County Steams Downtown


    GRAND RAPIDS — Guests of the new JW Marriott Hotel will be steamed when the plush lodging facility opens for business in the fall of 2007.

    That’s because Alticor Inc., the owner of the $100 million hotel and adjacent parking ramp being built on Campau Avenue just south of Pearl Street, has joined more than 100 other downtown building owners who have signed up with the Kent County Department of Public Works for its steam-generated heating and cooling service.

    “We do have the contract to provide service to them, as we also do with the new art museum,” said Doug Wood, interim public works director, who took over the department after Curt Kemppainen retired this fall.

    “We have about 125 customers. It varies, but only one or two up or down from that number,” added Wood, who directed the county’s solid waste operations before becoming interim director.

    The county has offered the service via its Downtown Heating and Cooling Authority since 1986, when Kent bought the underground system from Consumers Energy, now Consumers Power.

    The service has been operating since the 1920s; the old water boilers that made the steam back then were replaced with oil- and gas-fired boilers as part of the urban renewal effort that was so prevalent across the country in the late 1960s.

    Consumers Energy continued to run the system for the county until 1989, when Covanta Energy began to operate the waste-to-energy facility and the heating and cooling system.

    “This is a good example of a private-public cooperative effort. We let them do what they do best, which is to try to build on those efficiencies, and we bring something to the table, too,” said Bill Allen, the county’s Waste-to-Energy administrative manager.

    One item the county brings to the table for building owners in the downtown sector is a competitive price for heating and cooling.

    “I don’t think that the Alticor hotel would have come with us if we weren’t.
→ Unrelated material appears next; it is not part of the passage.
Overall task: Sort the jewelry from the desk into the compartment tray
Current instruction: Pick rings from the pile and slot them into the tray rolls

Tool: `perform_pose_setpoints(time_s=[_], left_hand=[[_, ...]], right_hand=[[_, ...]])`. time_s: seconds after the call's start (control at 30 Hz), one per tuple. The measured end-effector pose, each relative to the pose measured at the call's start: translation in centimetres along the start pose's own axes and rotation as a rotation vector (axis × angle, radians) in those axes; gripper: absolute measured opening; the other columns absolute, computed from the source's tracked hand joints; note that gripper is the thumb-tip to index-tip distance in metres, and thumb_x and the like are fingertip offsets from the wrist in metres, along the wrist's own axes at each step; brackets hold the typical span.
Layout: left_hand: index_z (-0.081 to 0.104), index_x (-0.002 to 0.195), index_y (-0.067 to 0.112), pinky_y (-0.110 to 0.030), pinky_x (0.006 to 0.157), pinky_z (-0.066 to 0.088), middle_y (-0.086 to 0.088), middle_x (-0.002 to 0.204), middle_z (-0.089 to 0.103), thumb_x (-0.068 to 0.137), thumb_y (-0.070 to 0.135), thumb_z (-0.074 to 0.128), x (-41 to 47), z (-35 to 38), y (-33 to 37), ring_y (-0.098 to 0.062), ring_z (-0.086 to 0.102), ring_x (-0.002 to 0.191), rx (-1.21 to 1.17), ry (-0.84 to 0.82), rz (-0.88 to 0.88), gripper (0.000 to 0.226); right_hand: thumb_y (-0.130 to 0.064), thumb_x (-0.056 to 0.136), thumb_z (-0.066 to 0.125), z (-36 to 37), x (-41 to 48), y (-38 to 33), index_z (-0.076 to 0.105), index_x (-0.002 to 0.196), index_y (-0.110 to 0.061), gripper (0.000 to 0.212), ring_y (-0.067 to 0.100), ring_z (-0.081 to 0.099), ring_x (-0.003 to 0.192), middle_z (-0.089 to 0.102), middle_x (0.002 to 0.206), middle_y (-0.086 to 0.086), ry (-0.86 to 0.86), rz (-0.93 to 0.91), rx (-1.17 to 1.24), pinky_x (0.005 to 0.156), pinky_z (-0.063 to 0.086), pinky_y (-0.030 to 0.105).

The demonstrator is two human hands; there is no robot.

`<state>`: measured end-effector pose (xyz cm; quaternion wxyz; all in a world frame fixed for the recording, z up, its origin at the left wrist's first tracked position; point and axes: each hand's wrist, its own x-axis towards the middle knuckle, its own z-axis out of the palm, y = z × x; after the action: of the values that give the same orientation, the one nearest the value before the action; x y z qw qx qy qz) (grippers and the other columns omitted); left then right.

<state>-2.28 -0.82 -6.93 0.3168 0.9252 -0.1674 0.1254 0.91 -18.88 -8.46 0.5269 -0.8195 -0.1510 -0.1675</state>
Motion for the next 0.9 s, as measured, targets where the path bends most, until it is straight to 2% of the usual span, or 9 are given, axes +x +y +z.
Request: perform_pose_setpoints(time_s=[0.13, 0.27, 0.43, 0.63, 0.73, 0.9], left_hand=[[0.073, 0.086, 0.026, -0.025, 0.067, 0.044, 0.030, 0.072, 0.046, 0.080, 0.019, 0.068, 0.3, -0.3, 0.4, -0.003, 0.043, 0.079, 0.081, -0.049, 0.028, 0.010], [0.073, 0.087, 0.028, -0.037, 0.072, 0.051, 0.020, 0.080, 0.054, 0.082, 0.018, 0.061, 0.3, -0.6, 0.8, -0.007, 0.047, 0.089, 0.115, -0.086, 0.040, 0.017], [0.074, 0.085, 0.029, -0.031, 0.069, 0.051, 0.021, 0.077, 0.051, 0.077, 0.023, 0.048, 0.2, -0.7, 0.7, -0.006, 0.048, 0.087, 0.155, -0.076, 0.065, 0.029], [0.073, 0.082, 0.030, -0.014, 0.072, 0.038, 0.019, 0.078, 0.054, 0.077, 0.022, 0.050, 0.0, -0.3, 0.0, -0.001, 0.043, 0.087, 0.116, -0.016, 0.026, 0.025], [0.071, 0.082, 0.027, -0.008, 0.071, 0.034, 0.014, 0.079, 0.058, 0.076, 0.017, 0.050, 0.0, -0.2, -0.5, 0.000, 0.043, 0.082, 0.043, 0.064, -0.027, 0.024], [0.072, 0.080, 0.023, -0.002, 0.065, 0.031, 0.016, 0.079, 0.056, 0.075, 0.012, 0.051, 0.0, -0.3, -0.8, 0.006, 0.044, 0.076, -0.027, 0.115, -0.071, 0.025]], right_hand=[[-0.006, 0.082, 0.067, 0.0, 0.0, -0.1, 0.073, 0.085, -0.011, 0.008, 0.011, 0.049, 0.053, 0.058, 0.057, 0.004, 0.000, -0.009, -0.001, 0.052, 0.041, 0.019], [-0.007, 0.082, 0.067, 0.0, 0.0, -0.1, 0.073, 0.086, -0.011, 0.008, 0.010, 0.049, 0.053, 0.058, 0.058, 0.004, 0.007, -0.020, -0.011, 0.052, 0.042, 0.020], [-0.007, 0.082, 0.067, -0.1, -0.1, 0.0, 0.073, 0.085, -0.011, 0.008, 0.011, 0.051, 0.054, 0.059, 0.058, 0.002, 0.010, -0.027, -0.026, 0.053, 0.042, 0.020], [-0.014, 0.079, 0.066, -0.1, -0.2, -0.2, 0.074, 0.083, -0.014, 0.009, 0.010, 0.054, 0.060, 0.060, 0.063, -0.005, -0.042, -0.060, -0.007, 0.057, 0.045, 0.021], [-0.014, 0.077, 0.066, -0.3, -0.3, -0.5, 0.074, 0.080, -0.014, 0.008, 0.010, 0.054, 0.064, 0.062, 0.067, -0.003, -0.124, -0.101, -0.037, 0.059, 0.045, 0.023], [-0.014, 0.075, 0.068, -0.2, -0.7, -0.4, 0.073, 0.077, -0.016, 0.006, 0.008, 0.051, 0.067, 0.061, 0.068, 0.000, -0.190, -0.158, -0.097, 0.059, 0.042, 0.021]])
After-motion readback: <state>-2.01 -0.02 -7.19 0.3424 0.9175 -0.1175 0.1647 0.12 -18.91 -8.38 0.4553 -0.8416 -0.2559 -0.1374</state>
By that I mean, you have to take into account the capital savings of not having to have your own in-house boiler system and operate it,” said Allen.

    “For a high-pressure boiler system, you also have insurance costs and an ongoing operating cost, and we take both off the building owners’ shoulders,” he added.

    Not having to house a boiler system also means a building owner has more space to lease to a tenant.

    “They can take that room that would be non-revenue producing and convert it into a revenue-producing room,” said Allen.

    The county uses natural gas, oil and trash to generate steam heat. Natural gas and oil can be burned at the heating and cooling building at 950 Market St. SW to produce steam. Whichever price is lower, gas or oil, determines which source is used.

    The trash, of which the county gets up to 625 tons per day, is converted to steam at the waste-to-energy facility and then can be piped into the system. It serves as a winter supplement to the steam needed to heat downtown buildings, and for the snowmelt systems in the winter.

    “Most of the year that pipeline connection between the two plants isn’t in use. It’s something that makes sense during the cold-weather months as demand increases and the cost of fuel goes up. We can do a better job of servicing our customers by bringing the line into operation, which we did in the middle of November. We’ll probably be running it into March,” said Allen.

    Tax dollars are not used to support either the waste-to-energy facility or the heating and cooling system. Both are “enterprise” funds, meaning that the revenue collected from the services sustains them. The waste-to-energy operation has a budget of $37.4 million for 2006.

    Wood told the Business Journal that public works is looking at possibly expanding the service in the future. If that becomes a feasible project, an extended service would likely resemble the “district” systems being used in a number of European cities. These are based on hot water generation rather than the high-pressure steam model the county currently employs. The district method uses fewer and larger units to create heat. It doesn’t use natural gas or oil to fuel the system, and it turns out cleaner emissions.

    “The advantage to that is you can expand it further out and it’s a little easier to manage,” said Wood of a hot water system.

    “You know the energy situation that we saw become some catastrophes isn’t going to go away,” he added. “There is a finite amount of energy, and a district heating system for core cities makes a lot of sense from an energy standpoint — and it also makes a lot of sense from an environmental standpoint.”